Vous comprendrez qu’à la veille des élections, l’Association a souhaité connaître davantage la positions des partis politiques en matière de sécurité publique. Gentiment, ils ont accepté de collaborer au présent numéro. Le dossier constitue la position des trois principaux partis.

Revenons maintenant à cette loi. Je vous invite à lire attentivement le texte du Parti Québécois à ce sujet. J’ai cherché en vain un indice quant à la date d’entrée en vigueur de la loi. Les autres partis politiques, l’Action démocratique et le Parti Libéral du Québec se sont aussi montrés muets à ce chapitre.

Pourtant, l’Association demeure profondément convaincue de l’urgence d’agir. Au cours des derniers mois, plusieurs autres événements sont venus confirmer l’importance de mettre en action les intentions contenues dans la loi. En effet, il y a eu tout dernièrement l’émeute au Centre de détention de Montréal (Bordeaux). On pourrait faire l’analyse de ce cas en vase clos, c’est-à-dire en se limitant à la dynamique propre de cet établissement. Mais ce serait une erreur importante qui ferait porter le poids des conclusions aux employés de cet établissement.

Or, les questions de formation du personnel, d’encadrement des détenus, de détention préventive et d’évaluation des détenus, débordent largement de l’enceinte de Bordeaux. Elles touchent dans les faits l’ensemble des centres de détention sous juridiction québécoise. Des événements sont aussi survenus au centre de détention de Trois-Rivières. On nous dit que le climat est lourd au centre de détention de Québec. Et la situation ne semble pas plus reluisante à l’extérieur des murs. En milieu ouvert on continue de manquer de temps de professionnels pour les évaluations. Bref, le personnel correctionnel vit sous pression (il semble, selon une étude de l’Université Laval, que 50 % du personnel correctionnel éprouvent des problèmes reliés à l’épuisement professionnel). Et que dire des programmes que nécessite la clientèle …. rien!

Rappelons certains faits touchant les personnes qui transitent dans le système correctionnel québécois. La coroner Anne Marie David constatait que 60 % des suicides dans les centres de détention provinciaux, sont survenus au Québec. Presque 1 individu sur 2 a subi une cure de désintoxication, au moins une fois. 68,7 % de la clientèle correctionnelle québécoise ont des antécédents judiciaires. 66,3 % ont reçu un diagnostic de problème d’ordre émotionnel ou psychologique. Et enfin, le 1/3 compte plus de 10 sentences d’incarcération. (. À vérifier dans Corbo). Je m’arrête ici mais le portrait peut facilement s’assombrir avec d’autres données.

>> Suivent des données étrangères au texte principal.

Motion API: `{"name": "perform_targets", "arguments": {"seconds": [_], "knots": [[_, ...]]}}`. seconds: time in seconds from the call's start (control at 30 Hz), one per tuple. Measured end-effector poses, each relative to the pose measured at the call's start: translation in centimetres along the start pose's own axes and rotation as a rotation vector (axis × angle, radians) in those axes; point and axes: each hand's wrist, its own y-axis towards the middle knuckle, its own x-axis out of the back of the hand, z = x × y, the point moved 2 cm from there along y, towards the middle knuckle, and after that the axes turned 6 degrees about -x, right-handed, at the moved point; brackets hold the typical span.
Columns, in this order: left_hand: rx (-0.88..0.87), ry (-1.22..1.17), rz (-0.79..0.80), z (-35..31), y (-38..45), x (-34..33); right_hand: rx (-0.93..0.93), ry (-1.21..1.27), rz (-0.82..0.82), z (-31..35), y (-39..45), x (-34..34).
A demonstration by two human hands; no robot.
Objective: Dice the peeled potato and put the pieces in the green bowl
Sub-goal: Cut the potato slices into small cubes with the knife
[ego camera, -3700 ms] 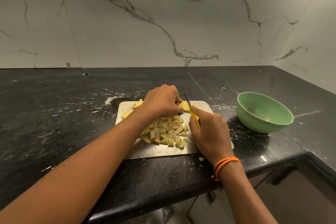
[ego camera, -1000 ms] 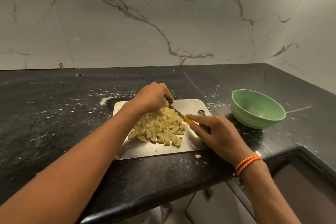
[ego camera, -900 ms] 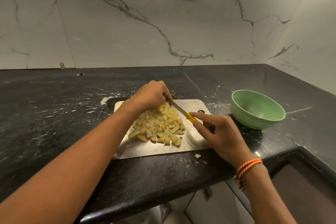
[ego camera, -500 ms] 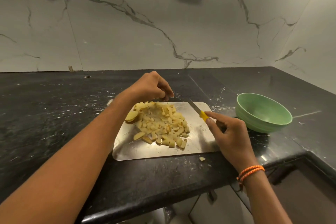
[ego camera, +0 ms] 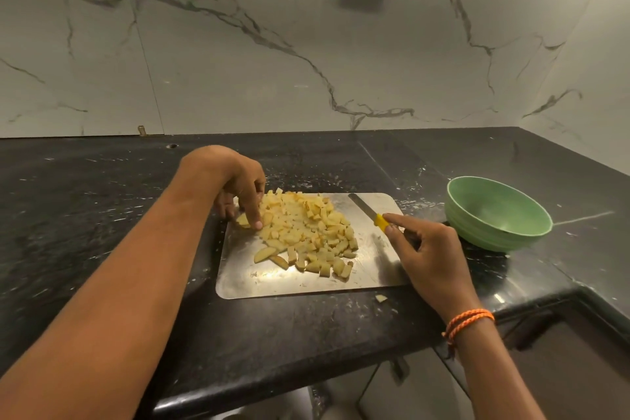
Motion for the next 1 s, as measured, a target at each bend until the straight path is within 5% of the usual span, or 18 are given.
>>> {"name": "perform_targets", "arguments": {"seconds": [0.63,1.0], "knots": [[-0.128,-0.01,-0.214,-1.0,0.1,0.8,0.005,-0.048,-0.007,-0.3,-0.1,-0.2],[-0.365,-0.21,-0.132,-0.2,0.2,1.6,-0.008,-0.072,-0.004,-0.1,-0.3,0.0]]}}
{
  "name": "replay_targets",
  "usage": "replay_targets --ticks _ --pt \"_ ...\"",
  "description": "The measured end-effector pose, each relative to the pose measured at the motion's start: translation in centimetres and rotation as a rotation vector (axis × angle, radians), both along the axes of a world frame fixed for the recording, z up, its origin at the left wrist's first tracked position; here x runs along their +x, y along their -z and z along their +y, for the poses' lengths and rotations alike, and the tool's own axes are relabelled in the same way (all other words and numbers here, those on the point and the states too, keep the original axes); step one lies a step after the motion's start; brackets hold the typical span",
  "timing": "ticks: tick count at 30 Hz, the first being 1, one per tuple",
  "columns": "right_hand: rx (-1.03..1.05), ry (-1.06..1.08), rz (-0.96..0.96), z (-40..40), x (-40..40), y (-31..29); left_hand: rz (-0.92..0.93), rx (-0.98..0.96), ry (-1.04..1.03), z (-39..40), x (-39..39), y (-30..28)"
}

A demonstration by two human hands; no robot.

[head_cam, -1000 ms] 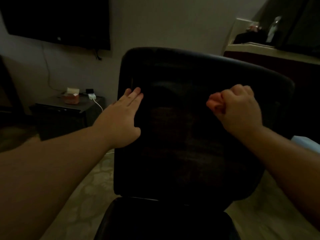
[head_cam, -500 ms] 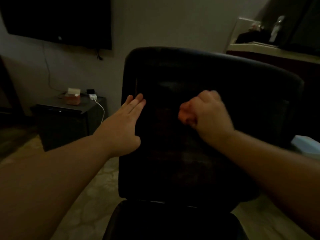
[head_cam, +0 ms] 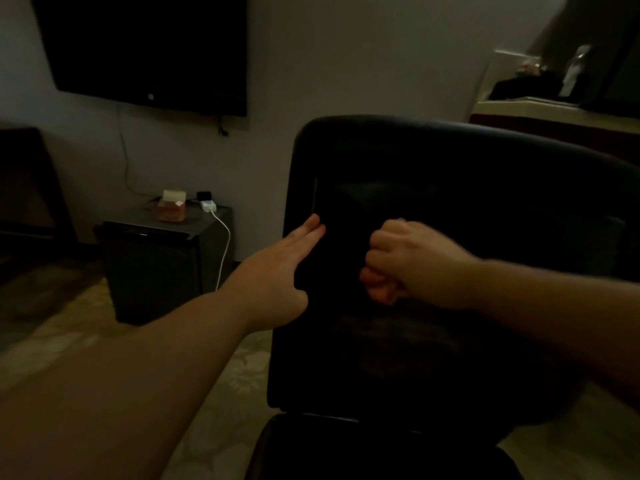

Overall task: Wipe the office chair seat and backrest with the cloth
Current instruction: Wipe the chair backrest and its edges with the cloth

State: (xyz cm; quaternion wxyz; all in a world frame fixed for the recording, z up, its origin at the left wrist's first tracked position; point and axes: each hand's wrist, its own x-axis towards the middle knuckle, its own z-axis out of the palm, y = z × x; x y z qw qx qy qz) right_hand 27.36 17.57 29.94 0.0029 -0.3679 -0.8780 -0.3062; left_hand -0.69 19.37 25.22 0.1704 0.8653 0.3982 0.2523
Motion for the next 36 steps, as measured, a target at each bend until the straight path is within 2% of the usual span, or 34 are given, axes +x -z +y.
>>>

Les programmes, la capacité à mener de bonnes évaluations, la qualité des interventions et de l’encadrement, ne sont pas des luxes inutiles. Ils s’avèrent des moyens essentiels au traitement des problématiques. On doit tout mettre en place pour que ces personnes cessent de revenir dans le système et jouent un rôle positif dans notre société. Sans quoi, le système correctionnel ne fait que «processer» des personnes aux prises avec des problèmes multiples. Et nous ne croyons pas qu’il faille espérer beaucoup de ces fréquents passages dans l’appareil correctionnel.